What is required: Check each line of the entries below for the word "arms", and copy the lines that have it.

Data provided:
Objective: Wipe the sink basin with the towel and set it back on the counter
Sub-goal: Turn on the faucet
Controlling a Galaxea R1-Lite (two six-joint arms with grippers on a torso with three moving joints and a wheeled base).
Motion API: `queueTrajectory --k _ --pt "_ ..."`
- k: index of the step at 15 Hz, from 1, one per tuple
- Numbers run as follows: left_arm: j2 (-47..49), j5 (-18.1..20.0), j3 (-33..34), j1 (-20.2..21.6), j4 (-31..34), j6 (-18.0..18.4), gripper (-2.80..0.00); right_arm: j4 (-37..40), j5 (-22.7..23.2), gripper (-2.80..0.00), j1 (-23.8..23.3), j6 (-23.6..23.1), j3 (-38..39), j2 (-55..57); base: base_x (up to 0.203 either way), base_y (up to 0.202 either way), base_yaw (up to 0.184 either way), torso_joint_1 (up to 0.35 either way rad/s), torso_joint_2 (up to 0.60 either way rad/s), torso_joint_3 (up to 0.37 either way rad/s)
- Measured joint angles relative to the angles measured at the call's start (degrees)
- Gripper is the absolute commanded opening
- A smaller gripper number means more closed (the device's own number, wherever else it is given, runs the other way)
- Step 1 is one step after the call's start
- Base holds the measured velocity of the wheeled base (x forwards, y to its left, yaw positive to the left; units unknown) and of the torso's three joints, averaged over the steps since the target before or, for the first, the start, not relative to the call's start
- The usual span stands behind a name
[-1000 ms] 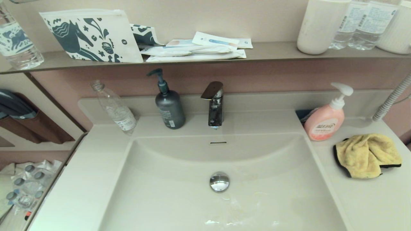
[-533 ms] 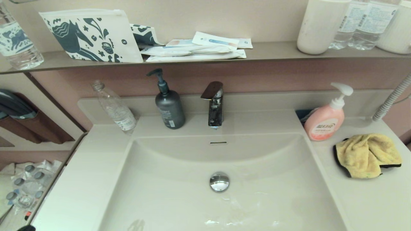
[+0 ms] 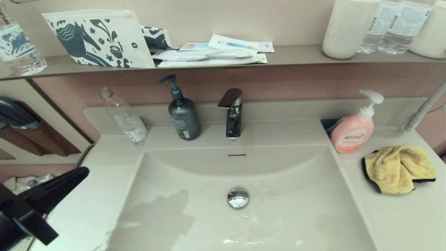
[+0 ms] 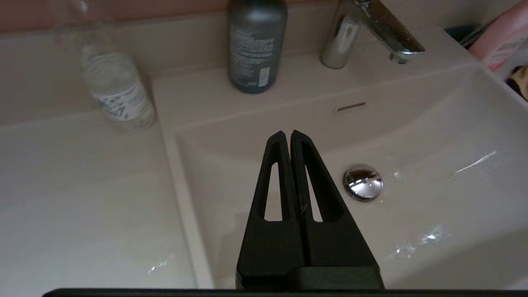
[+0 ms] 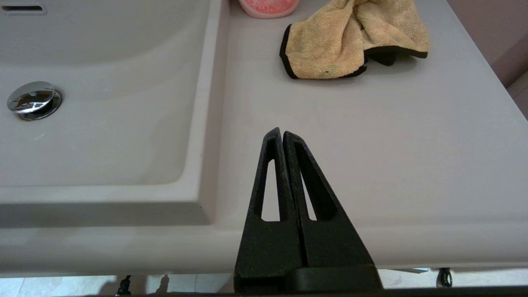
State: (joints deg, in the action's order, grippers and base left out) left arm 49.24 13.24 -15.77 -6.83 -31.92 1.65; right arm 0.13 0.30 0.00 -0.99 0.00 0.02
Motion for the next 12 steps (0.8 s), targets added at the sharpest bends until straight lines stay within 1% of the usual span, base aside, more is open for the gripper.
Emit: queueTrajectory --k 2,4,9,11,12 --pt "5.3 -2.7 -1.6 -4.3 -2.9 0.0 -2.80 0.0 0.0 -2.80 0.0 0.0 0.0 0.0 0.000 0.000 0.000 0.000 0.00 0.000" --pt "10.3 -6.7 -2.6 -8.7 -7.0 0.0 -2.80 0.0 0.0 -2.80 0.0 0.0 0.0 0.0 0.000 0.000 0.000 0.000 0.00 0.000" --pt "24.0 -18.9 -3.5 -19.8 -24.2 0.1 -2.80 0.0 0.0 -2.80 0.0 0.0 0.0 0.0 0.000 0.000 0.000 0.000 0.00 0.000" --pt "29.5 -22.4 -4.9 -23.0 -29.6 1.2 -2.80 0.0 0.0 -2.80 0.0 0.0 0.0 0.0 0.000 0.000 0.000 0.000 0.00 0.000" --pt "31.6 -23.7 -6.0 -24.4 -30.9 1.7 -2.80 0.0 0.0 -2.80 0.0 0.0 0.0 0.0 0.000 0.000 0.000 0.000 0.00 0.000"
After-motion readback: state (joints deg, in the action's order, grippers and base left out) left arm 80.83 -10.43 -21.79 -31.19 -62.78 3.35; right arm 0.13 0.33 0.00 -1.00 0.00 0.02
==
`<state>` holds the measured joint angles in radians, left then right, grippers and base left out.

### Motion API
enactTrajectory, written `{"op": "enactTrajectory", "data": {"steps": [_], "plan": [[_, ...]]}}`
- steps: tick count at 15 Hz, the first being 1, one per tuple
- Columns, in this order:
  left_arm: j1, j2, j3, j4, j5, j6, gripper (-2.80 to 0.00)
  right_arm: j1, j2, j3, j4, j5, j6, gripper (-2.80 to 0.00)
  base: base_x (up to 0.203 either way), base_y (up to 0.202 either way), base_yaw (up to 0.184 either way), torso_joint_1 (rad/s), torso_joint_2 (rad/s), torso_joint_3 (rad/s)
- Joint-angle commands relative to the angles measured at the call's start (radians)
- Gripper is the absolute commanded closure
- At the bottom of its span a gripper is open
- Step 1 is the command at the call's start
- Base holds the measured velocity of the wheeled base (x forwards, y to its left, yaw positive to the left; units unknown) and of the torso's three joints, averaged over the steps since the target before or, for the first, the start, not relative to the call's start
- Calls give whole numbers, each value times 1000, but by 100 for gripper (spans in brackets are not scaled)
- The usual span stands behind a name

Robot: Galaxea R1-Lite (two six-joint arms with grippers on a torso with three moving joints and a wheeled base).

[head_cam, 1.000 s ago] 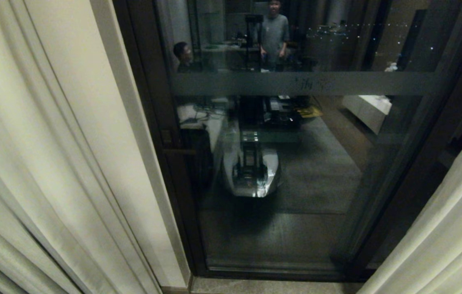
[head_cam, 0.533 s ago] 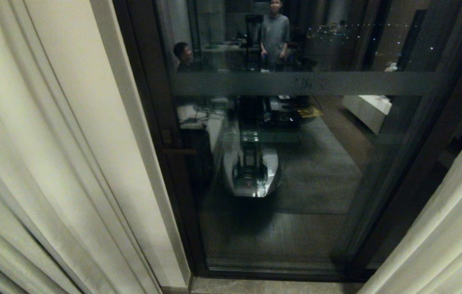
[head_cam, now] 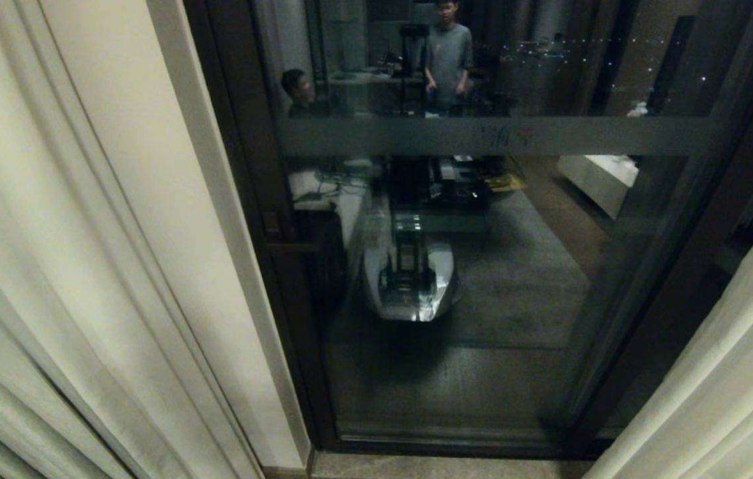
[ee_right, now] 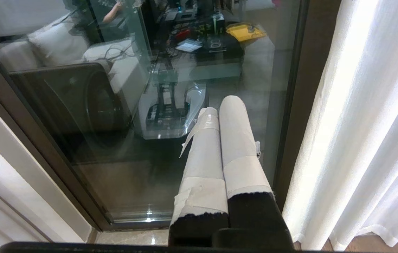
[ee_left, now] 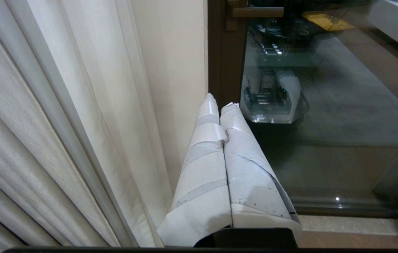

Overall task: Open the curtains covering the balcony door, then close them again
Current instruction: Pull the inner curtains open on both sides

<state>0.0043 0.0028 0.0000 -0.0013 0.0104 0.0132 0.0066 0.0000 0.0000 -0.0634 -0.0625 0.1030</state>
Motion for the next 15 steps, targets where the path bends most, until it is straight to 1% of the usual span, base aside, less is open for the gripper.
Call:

The answer:
Controlling a Galaxea R1-Lite (two six-joint arms with grippers on a torso with three moving joints and a wheeled base).
Robot: Galaxea R1-Lite (two six-joint arms with grippers on a torso with three moving joints and a wheeled base).

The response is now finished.